__What you will do__
In the material below, pictures must be dropped. Repeat exactly, and only, the lines from the line with "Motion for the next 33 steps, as" to the line with "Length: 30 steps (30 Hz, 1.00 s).", both ends included.
*** Records shown Section Begins ***
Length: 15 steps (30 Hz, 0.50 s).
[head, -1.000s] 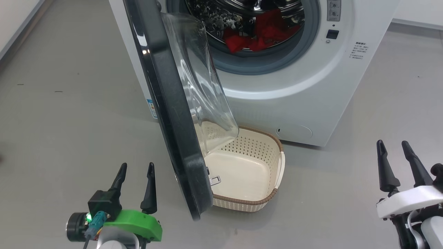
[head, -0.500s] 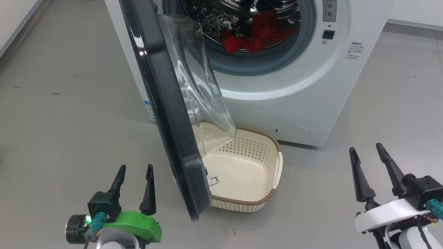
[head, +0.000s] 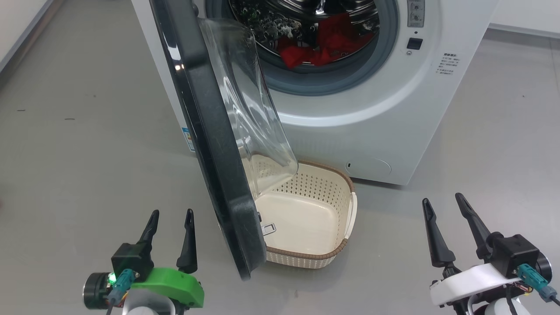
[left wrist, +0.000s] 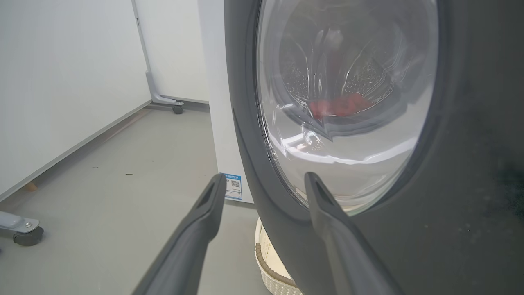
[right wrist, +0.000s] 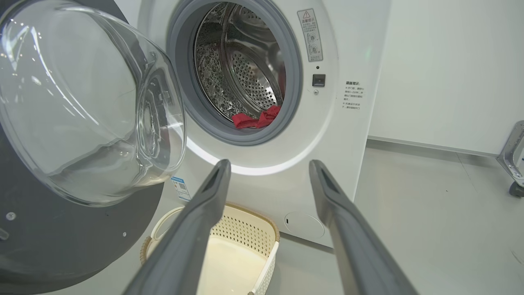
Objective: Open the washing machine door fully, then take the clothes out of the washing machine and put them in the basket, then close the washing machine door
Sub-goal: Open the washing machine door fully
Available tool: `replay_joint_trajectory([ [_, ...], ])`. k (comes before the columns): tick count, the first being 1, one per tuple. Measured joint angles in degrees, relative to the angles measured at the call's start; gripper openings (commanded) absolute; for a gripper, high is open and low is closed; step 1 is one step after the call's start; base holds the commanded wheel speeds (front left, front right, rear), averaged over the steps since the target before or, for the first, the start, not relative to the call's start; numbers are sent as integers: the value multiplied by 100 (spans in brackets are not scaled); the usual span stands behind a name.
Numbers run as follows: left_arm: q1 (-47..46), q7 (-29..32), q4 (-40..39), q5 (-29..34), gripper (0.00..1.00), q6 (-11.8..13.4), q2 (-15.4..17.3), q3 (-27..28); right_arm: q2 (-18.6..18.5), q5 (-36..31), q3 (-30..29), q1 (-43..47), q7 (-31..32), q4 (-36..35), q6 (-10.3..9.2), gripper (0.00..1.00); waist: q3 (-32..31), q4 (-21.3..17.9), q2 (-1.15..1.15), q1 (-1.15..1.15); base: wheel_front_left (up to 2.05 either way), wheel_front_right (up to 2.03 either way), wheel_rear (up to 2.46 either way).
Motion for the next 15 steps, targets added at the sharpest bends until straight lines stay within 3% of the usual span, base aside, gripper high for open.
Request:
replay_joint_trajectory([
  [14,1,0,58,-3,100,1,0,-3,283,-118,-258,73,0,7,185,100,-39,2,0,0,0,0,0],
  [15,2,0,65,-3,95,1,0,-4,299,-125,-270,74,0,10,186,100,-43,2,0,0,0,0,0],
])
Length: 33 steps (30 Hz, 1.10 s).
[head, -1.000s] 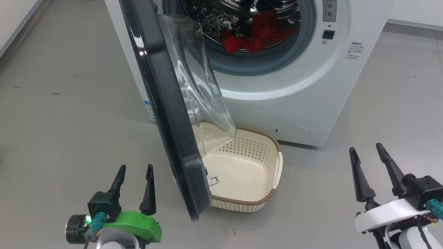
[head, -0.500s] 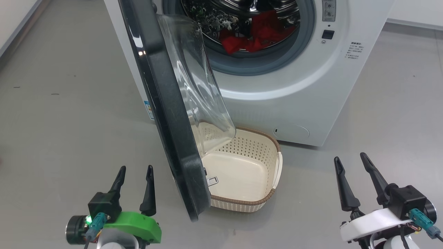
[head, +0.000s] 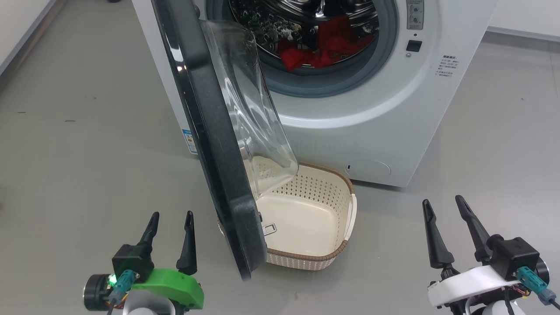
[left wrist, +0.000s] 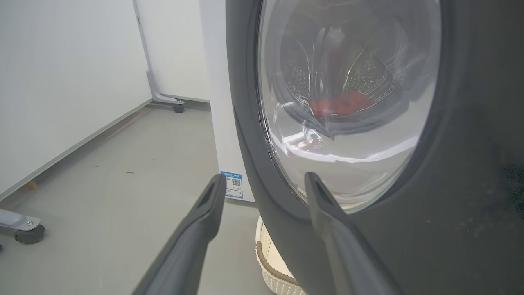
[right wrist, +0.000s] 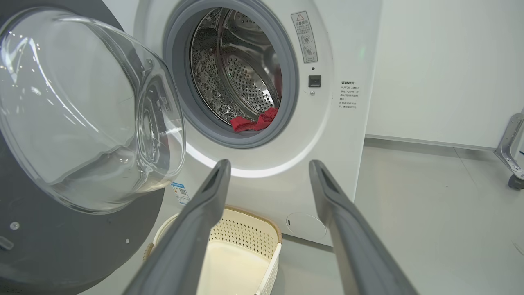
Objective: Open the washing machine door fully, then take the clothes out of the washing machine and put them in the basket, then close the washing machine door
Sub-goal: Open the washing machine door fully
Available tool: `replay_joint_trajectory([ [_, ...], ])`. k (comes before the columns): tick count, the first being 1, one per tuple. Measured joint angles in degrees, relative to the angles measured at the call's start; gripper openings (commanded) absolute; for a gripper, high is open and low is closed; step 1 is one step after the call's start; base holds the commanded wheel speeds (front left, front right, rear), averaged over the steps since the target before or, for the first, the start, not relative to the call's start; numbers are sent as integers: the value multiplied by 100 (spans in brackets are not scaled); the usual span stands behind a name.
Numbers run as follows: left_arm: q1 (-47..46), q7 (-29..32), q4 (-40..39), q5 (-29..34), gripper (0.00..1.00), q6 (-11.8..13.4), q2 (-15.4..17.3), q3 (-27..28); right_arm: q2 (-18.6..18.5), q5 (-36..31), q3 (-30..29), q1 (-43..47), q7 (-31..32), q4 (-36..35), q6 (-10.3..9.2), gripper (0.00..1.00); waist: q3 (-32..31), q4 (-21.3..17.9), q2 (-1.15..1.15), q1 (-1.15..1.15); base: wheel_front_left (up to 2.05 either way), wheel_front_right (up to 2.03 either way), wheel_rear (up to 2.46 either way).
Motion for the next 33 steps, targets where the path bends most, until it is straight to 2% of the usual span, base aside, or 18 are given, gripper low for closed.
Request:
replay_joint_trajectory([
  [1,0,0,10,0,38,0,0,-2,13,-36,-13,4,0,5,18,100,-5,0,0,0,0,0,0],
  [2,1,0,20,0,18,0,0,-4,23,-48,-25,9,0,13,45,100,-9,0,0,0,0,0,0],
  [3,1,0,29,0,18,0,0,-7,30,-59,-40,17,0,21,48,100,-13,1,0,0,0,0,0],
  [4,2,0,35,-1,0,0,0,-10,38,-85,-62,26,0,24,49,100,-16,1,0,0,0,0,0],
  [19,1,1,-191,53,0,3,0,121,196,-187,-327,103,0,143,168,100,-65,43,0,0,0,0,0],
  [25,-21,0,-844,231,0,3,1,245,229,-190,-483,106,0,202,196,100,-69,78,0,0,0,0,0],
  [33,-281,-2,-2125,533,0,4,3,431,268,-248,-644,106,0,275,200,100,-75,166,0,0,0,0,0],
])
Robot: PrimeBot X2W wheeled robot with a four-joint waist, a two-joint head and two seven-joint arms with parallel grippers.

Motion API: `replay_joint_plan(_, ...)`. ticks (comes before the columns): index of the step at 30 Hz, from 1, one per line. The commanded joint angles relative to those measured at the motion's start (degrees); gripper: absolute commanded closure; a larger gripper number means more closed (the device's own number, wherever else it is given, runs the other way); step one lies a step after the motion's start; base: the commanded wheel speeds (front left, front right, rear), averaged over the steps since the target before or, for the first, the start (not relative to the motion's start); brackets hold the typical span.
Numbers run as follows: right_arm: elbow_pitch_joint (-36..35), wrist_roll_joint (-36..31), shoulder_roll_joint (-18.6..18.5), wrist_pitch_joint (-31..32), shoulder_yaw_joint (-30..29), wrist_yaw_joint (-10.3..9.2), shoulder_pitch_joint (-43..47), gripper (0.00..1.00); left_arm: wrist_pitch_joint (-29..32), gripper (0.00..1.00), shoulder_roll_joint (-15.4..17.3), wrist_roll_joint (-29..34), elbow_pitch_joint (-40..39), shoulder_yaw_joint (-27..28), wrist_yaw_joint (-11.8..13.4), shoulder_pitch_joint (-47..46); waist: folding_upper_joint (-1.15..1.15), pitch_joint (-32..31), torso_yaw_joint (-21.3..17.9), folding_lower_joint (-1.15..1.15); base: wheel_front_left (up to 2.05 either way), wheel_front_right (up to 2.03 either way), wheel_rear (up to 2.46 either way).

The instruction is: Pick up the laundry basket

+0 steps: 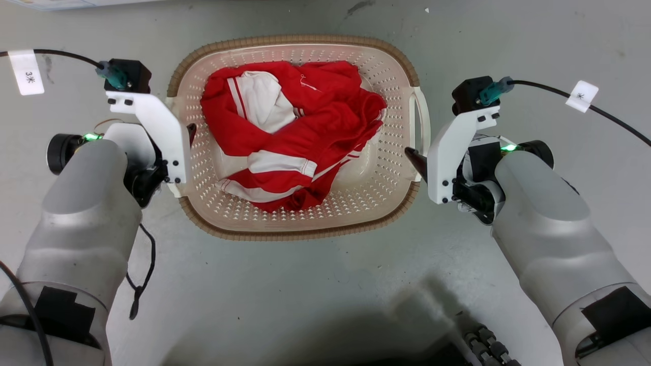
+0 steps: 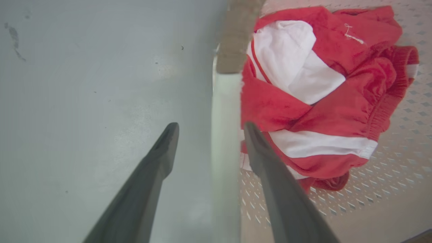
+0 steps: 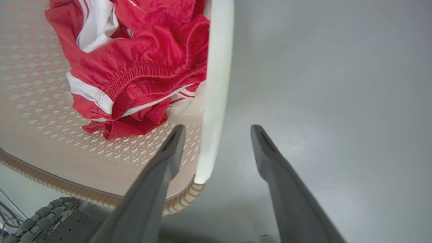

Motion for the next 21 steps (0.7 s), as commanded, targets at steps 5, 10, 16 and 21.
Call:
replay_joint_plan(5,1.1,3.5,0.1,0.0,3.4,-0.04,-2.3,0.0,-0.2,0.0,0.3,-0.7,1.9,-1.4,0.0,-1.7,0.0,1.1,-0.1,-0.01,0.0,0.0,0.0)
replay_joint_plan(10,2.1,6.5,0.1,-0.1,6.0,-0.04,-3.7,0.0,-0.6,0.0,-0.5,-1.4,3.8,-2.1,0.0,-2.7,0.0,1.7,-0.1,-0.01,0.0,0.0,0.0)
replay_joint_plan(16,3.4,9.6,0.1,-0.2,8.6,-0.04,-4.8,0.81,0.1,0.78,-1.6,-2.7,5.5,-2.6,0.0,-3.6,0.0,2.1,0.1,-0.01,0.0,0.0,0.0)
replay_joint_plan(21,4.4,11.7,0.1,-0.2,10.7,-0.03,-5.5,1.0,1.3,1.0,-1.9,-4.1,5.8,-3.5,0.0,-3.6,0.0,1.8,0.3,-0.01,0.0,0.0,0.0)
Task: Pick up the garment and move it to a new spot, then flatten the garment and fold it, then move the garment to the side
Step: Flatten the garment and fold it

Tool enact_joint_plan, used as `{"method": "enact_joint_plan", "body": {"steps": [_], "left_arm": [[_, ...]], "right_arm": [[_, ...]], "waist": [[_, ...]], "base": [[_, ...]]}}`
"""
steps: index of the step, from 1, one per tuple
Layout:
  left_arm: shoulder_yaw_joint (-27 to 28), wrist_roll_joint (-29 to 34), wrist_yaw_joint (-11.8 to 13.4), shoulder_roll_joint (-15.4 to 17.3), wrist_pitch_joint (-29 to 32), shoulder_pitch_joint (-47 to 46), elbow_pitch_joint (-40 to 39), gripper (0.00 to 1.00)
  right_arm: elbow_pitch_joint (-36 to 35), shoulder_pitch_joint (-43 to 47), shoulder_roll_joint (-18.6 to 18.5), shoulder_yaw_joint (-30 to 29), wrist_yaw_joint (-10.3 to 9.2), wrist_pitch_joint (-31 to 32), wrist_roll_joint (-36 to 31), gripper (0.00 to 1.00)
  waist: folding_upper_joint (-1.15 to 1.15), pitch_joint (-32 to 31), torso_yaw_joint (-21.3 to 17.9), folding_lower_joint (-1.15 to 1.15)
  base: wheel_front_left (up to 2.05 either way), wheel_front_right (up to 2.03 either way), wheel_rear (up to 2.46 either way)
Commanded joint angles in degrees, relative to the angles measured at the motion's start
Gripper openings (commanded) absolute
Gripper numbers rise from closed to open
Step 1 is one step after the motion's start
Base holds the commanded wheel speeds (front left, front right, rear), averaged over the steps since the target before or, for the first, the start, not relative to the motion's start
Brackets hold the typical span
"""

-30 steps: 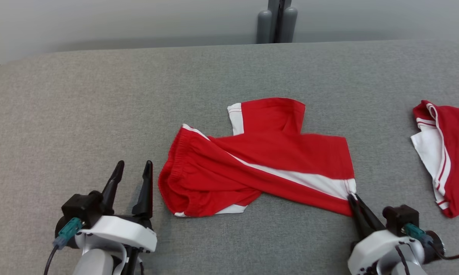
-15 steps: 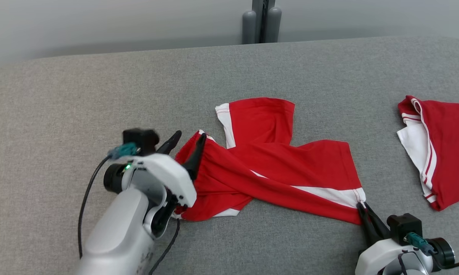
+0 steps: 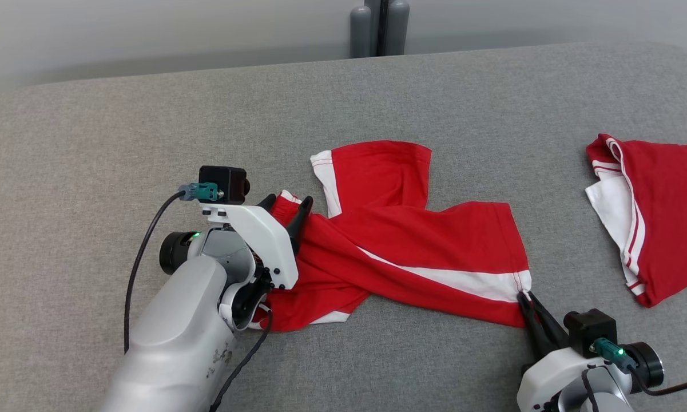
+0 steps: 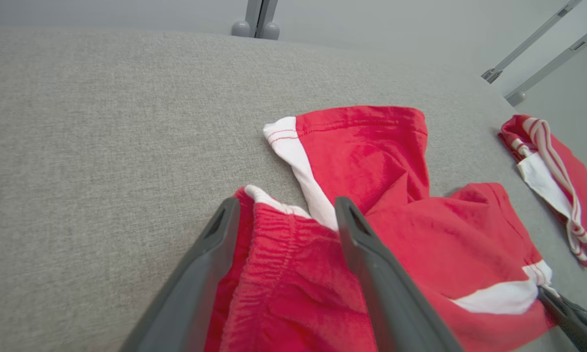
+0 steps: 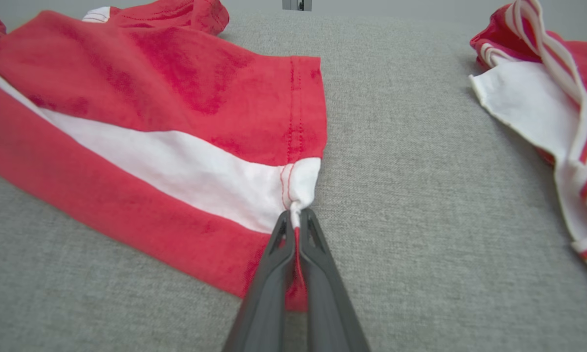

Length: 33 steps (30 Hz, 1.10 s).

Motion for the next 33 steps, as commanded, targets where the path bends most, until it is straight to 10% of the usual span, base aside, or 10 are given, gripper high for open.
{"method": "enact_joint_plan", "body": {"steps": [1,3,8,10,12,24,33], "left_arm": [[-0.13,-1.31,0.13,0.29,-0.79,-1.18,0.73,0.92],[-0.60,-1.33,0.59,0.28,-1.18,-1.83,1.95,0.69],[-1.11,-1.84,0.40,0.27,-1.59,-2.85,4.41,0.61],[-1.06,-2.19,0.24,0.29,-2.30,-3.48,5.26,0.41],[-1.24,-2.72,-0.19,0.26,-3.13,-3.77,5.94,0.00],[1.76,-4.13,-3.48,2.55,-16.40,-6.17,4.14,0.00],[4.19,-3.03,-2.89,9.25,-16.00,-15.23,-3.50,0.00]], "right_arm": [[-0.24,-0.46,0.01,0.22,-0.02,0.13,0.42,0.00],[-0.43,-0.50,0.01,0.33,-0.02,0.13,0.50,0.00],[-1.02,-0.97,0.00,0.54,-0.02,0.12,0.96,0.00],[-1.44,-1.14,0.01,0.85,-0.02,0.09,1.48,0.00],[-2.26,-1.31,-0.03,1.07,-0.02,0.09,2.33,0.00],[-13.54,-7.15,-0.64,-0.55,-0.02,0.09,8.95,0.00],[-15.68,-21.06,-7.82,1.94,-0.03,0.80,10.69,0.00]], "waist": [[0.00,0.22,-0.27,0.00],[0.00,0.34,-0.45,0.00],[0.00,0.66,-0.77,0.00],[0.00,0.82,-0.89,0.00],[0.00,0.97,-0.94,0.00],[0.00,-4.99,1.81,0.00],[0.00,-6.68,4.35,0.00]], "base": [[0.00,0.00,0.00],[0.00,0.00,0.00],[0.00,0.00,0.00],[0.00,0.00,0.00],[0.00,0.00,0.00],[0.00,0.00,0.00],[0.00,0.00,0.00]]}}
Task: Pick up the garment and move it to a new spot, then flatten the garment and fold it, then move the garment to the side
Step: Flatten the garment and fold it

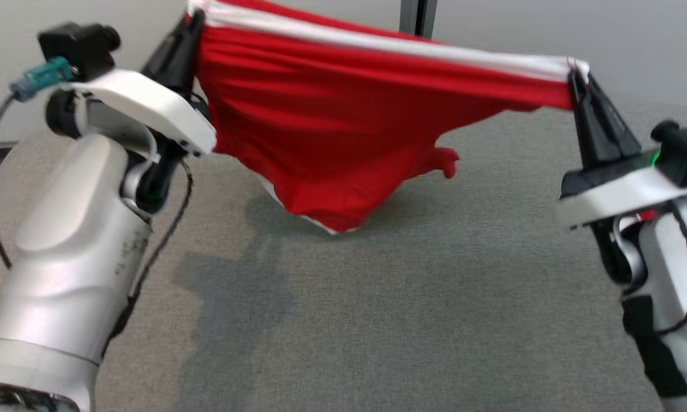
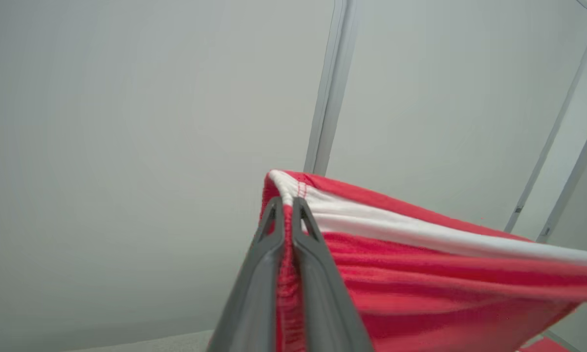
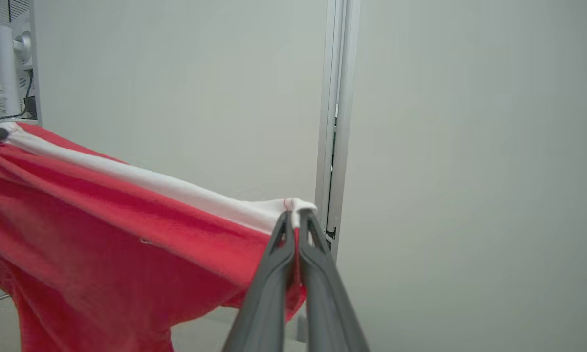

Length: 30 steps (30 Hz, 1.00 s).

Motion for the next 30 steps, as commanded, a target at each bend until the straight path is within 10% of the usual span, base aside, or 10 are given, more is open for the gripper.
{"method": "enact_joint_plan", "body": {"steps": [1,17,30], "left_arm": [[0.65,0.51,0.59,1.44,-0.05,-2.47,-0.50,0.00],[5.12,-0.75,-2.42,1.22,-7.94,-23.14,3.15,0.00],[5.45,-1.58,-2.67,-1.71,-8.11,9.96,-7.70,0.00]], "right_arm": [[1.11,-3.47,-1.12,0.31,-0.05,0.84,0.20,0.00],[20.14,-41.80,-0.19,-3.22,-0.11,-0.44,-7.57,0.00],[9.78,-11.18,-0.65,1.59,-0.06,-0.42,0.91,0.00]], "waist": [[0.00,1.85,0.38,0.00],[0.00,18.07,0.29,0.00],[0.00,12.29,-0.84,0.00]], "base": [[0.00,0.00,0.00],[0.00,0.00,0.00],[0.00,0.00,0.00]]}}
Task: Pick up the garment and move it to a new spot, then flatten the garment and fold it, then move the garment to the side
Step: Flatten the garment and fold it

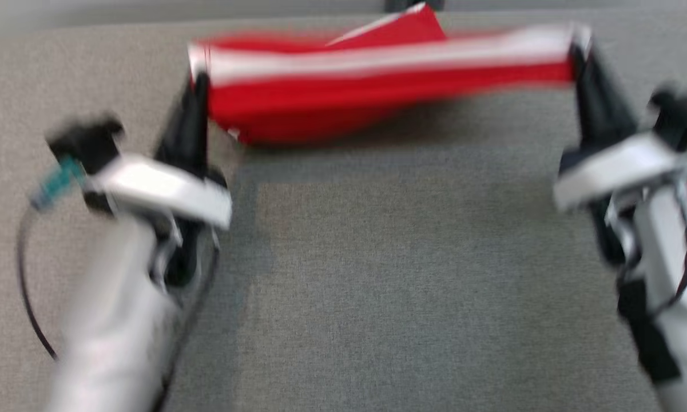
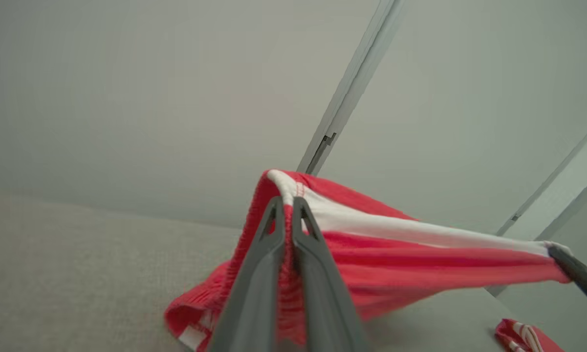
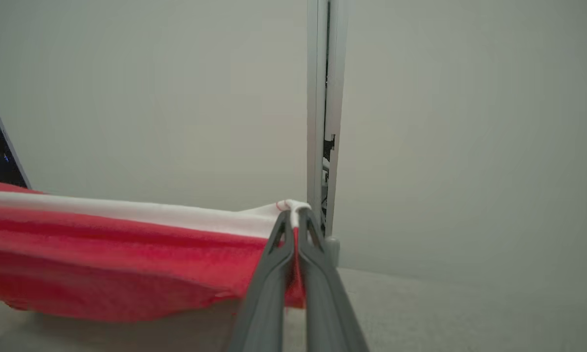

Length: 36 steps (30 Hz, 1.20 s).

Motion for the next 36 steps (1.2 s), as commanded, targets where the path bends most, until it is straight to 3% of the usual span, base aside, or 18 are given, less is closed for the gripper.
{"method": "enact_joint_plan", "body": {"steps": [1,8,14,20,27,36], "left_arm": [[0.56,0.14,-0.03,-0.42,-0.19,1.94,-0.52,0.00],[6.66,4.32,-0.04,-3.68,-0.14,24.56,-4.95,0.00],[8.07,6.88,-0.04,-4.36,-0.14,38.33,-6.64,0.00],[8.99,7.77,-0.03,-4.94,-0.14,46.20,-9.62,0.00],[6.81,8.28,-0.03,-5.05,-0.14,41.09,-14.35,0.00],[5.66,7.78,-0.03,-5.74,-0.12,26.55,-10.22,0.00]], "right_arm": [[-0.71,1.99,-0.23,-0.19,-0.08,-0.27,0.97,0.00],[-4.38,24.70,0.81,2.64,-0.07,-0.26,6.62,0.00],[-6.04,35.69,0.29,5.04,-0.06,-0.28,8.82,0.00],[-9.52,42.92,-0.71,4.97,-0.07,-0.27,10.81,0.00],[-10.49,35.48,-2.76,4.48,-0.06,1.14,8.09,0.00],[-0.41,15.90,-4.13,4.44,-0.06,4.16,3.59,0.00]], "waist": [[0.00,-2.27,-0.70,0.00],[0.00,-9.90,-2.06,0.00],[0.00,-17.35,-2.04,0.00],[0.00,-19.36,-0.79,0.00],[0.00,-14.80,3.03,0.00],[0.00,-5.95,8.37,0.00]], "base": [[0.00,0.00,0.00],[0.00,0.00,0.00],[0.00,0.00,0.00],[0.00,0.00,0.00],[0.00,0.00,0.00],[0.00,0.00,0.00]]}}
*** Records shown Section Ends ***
__Result__
Motion for the next 33 steps, as commanded, targets where the path bends most, until it is straight to 10% of the usual span, base aside, or 10 are given, gripper high for open.
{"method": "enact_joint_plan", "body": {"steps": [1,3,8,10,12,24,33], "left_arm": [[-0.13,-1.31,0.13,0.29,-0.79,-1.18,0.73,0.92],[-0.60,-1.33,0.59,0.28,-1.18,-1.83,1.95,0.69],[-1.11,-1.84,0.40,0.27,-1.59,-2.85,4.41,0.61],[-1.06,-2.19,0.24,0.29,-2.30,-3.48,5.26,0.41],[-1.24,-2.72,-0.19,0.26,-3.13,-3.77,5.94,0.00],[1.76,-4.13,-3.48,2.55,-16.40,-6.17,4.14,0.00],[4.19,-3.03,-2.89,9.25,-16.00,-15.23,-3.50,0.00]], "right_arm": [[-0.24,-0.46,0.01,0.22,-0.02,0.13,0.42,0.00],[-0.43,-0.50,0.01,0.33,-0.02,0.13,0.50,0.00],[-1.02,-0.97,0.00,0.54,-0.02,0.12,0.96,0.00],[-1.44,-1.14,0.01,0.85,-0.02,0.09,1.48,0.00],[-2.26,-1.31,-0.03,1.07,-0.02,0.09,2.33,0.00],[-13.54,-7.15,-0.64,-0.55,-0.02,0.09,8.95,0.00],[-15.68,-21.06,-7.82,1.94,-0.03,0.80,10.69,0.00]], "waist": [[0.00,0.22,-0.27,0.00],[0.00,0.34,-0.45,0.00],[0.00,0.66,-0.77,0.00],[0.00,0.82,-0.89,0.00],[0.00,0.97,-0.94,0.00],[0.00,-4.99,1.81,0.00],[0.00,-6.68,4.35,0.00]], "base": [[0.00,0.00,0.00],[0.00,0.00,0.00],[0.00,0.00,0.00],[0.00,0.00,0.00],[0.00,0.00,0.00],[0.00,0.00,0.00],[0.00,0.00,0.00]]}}
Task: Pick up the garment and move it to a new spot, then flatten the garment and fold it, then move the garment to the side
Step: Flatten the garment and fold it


Length: 30 steps (30 Hz, 1.00 s).

For this exercise, nothing more remains to be given.